• PROBLEM STATEMENT: Exclude the images, then return every line below exactly as written.

=======

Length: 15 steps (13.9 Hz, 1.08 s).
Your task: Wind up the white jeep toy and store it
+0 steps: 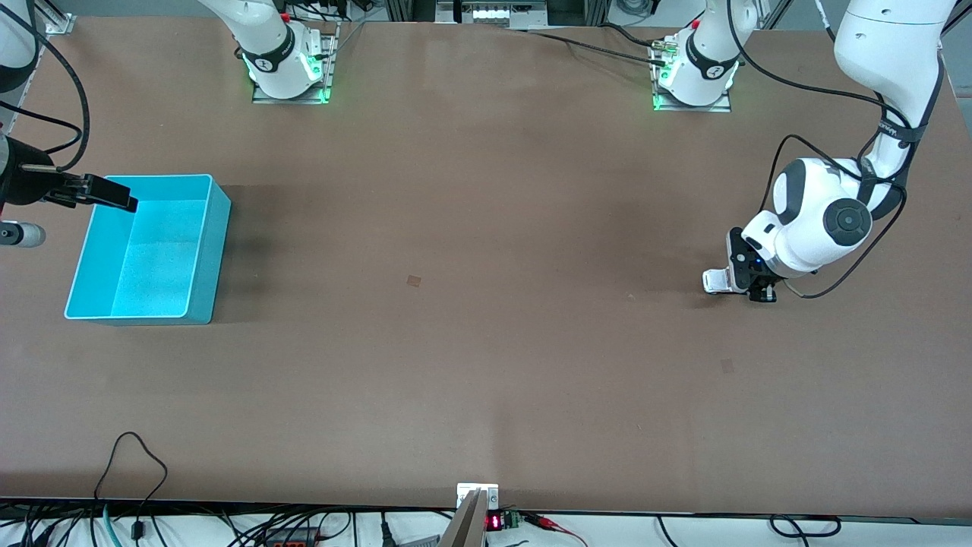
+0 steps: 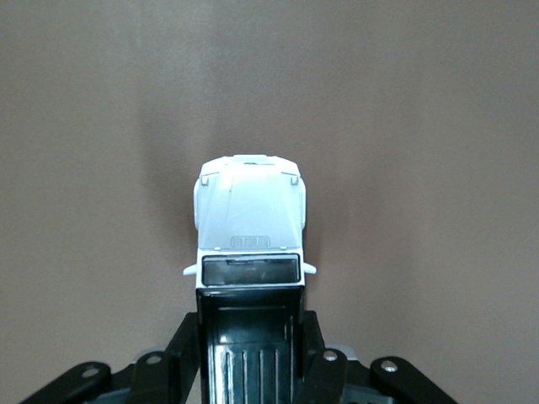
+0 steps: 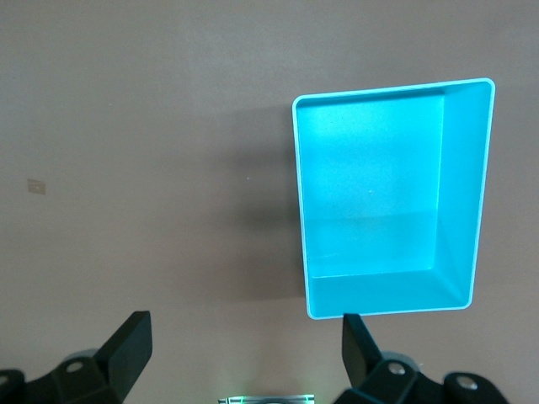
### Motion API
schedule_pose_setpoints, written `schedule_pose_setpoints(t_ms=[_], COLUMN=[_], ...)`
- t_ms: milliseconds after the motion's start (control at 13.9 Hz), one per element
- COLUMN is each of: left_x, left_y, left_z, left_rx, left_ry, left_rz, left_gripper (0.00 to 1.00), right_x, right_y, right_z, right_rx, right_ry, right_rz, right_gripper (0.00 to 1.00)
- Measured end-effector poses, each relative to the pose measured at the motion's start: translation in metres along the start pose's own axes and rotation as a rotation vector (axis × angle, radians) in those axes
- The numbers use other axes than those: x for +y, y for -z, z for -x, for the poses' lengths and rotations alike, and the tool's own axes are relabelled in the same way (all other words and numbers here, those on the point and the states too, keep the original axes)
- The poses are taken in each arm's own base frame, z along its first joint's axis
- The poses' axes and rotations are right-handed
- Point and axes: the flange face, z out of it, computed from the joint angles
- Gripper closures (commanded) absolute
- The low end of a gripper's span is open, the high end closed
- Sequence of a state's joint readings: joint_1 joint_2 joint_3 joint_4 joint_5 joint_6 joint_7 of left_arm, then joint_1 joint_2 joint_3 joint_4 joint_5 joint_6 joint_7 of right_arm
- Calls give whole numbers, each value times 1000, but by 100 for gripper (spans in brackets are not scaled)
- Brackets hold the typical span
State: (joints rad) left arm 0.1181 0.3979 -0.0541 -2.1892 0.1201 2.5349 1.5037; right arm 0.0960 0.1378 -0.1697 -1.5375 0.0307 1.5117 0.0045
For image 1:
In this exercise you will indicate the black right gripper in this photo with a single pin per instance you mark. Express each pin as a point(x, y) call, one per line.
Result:
point(21, 184)

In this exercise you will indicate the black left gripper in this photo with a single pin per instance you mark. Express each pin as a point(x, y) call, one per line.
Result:
point(763, 291)

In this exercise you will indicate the white jeep toy black roof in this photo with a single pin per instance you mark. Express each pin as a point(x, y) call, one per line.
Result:
point(715, 282)

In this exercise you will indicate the cyan plastic bin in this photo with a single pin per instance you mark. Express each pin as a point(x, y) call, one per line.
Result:
point(152, 258)

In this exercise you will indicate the silver lit device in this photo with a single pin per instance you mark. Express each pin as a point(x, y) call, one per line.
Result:
point(493, 14)

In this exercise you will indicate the red digit display module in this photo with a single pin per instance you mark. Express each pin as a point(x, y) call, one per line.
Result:
point(495, 521)

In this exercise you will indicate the black box red buttons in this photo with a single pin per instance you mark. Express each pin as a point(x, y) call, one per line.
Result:
point(292, 538)

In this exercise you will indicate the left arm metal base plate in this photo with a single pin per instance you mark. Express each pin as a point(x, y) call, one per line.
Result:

=======

• RESULT OF THIS TASK:
Length: 15 steps (13.9 Hz, 1.08 s).
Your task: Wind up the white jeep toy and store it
+0 steps: 
+0 steps: 
+0 steps: 
### Motion API
schedule_pose_setpoints, written `schedule_pose_setpoints(t_ms=[_], COLUMN=[_], ...)`
- t_ms: milliseconds after the motion's start (control at 13.9 Hz), one per element
- COLUMN is each of: left_x, left_y, left_z, left_rx, left_ry, left_rz, left_gripper (0.00 to 1.00), right_x, right_y, right_z, right_rx, right_ry, right_rz, right_gripper (0.00 to 1.00)
- Measured end-effector poses, each relative to the pose measured at the motion's start: translation in metres along the start pose's own axes and rotation as a rotation vector (axis × angle, radians) in those axes
- The numbers use other axes than those: x for +y, y for -z, z for -x, for the poses' lengths and rotations alike, and the tool's own axes are relabelled in the same way (all other words and numbers here, those on the point and the states too, keep the original axes)
- The poses are taken in each arm's own base frame, z along its first joint's axis
- The poses' axes and rotations are right-handed
- Point and axes: the flange face, z out of it, computed from the joint angles
- Gripper closures (commanded) absolute
- The low end of a gripper's span is open, the high end closed
- Sequence of a state's joint readings: joint_1 joint_2 joint_3 joint_4 joint_5 joint_6 joint_7 of left_arm, then joint_1 joint_2 joint_3 joint_4 joint_5 joint_6 joint_7 of right_arm
- Calls give whole numbers, each value times 1000, but by 100 for gripper (spans in brackets are not scaled)
- Brackets hold the typical span
State: (joints rad) left arm 0.1181 0.3979 -0.0541 -2.1892 0.1201 2.5349 1.5037; right arm 0.0960 0.1378 -0.1697 -1.5375 0.0307 1.5117 0.0045
For image 1:
In this exercise you will indicate the black right gripper in this photo with a single pin per instance you mark. Express each pin as a point(x, y) call, one per line.
Result:
point(21, 184)

In this exercise you will indicate the black left gripper in this photo with a single pin per instance you mark. Express each pin as a point(x, y) call, one per line.
Result:
point(763, 291)

In this exercise you will indicate the white jeep toy black roof in this photo with a single pin per instance you mark. Express each pin as a point(x, y) call, one per line.
Result:
point(715, 282)

In this exercise you will indicate the cyan plastic bin in this photo with a single pin per instance you mark. Express each pin as a point(x, y) call, one per line.
Result:
point(152, 258)

In this exercise you will indicate the silver lit device in this photo with a single pin per instance you mark. Express each pin as a point(x, y) call, one per line.
Result:
point(493, 14)

In this exercise you will indicate the red digit display module in this photo with a single pin per instance you mark. Express each pin as a point(x, y) call, one per line.
Result:
point(495, 521)

In this exercise you will indicate the black box red buttons in this photo with a single pin per instance you mark. Express each pin as a point(x, y) call, one per line.
Result:
point(292, 538)

In this exercise you will indicate the left arm metal base plate in this photo with a single pin per instance you mark. Express each pin as a point(x, y) call, one per line.
Result:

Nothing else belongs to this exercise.